No momento, o humor do Brasil é sombrio. Flerta com a depressão. Compreensível, pois já não há beira do abismo. O que existe agora é a vida no abismo. A corrupção, por epidêmica, levou lama demais ao noticiário. Surgiu um desejo convulsivo de limpeza. Há no ar uma fome de lei. Imaginou-se que a safra punitiva de Curitiba e do Rio de Janeiro aplacaria os apetites. Engano. Enquanto não chegar a Brasília, a higienização parecerá tragicamente incompleta.
Na primeira instância de Curitiba, produziram-se 165 condenações contra 107 pessoas, entre elas Lula. Juntas, somam 1.635 anos, 7 meses e 25 dias de cadeia. No primeiro grau do Rio, emitiu-se uma sentença com 13 condenados, incluindo Sergio Cabral. Somadas, as penas chegam a 153 anos e 4 meses de cadeia. Em Brasília, no foro privilegiado do Supremo, não há vestígio de condenações. Repetindo: nenhum ministro ou congressista encrencado na Lava Jato foi condenado pela Suprema Corte. Denunciado um par de vezes, o presidente despacha como se nada tivesse sido descoberto sobre ele.
Reza a Constituição que o Supremo não pode mandar prender parlamentares senão em casos de flagrante de crime inafiançável. Deseja-se agora sonegar às togas supremas também o poder de impor aos parlamentares sanções cautelares diferentes de prisão. Estão enumeradas no artigo 319 do Código de Processo Penal. Incluem o afastamento das funções públicas, como decidido em relação a Eduardo Cunha, em 2016. Prevêem também o recolhimento domiciliar noturno, como foi adicionado no caso de Aécio Neves.

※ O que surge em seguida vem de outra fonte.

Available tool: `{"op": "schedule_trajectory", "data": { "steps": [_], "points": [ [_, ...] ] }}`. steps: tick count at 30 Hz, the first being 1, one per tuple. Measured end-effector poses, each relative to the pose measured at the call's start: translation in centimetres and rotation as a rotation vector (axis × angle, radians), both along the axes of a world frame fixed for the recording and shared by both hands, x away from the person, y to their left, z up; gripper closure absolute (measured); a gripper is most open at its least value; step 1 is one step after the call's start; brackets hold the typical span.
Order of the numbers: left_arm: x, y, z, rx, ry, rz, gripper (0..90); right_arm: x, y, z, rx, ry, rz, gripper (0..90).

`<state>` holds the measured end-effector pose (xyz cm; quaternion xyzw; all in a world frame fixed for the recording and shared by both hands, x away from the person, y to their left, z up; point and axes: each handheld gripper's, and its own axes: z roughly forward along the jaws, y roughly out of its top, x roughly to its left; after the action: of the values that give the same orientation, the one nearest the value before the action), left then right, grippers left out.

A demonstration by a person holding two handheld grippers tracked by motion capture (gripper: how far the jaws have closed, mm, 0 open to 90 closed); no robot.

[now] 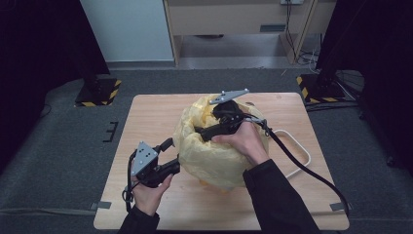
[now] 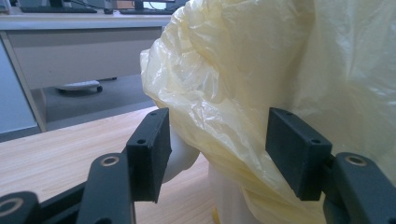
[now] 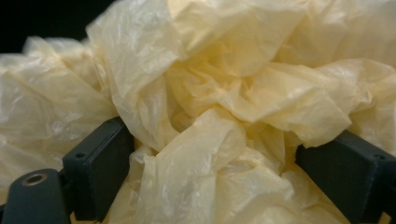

Em ação ajuizada em maio de 2016, partidos aliados de Eduardo Cunha alegaram que, a exemplo do que já ocorre com a prisão em flagrante, também as sanções cautelares contra parlamentares teriam de ser submetidas em 24 horas à Câmara ou ao Senado. Que poderiam anular as punições. Pior: em pareceres anexados à ação dos amigos de Cunha, hoje utilíssima para Aécio, a Advocacia-Geral da República e as duas Casas do Legislativo sustentam que o Supremo não tem poderes para punir cautelarmente um congressista.
Se o Supremo exibir nesta quarta-feira um comportamento de Supremo, revelará que o Brasil é um país com direito a um começo. Se decidir que a palavra final sobre sanções cautelares cabe aos congressistas, demonstrará que o Brasil é um país em que as pessoas que vivem de esperança arriscam-se a morrer de fome. Se o Supremo se autoconverter em sub-Supremo, decretando que não tem poderes para adotar providências acauteladoras contra eleitos que assaltam os eleitores… Bem, neste caso, ficará entendido que o Brasil é um país sem jeito.